►

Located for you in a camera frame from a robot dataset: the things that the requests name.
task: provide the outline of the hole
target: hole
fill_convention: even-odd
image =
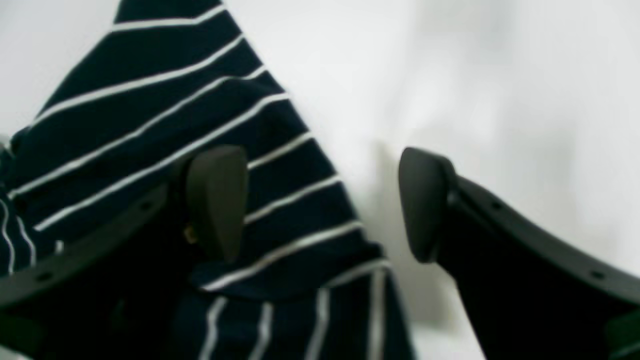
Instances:
[[[53,278],[53,274],[50,273],[50,272],[46,272],[46,273],[38,275],[38,277],[36,277],[36,281],[45,282],[47,280],[51,280],[52,278]]]
[[[140,209],[142,211],[147,211],[147,210],[149,210],[151,208],[152,205],[153,204],[150,201],[145,201],[145,202],[142,203],[142,205],[140,205]]]
[[[604,278],[606,277],[602,272],[599,272],[596,270],[591,271],[591,276],[594,279],[598,279],[598,280],[604,280]]]

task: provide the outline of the striped shirt
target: striped shirt
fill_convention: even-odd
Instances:
[[[111,31],[0,154],[0,275],[112,219],[187,153],[241,145],[243,249],[189,277],[185,359],[409,359],[380,247],[289,96],[215,0],[123,0]]]

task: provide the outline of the navy blue cloth
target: navy blue cloth
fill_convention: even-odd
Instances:
[[[286,92],[215,0],[124,0],[112,30],[0,155],[0,275],[109,221],[185,154],[242,145],[244,245],[172,320],[184,359],[409,359],[380,246]]]

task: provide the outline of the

◄

PROBLEM DESCRIPTION
In the listing above, find every line with the word "blue" and copy it.

SOLUTION TO THIS TASK
task: provide the outline of the navy blue cloth
target: navy blue cloth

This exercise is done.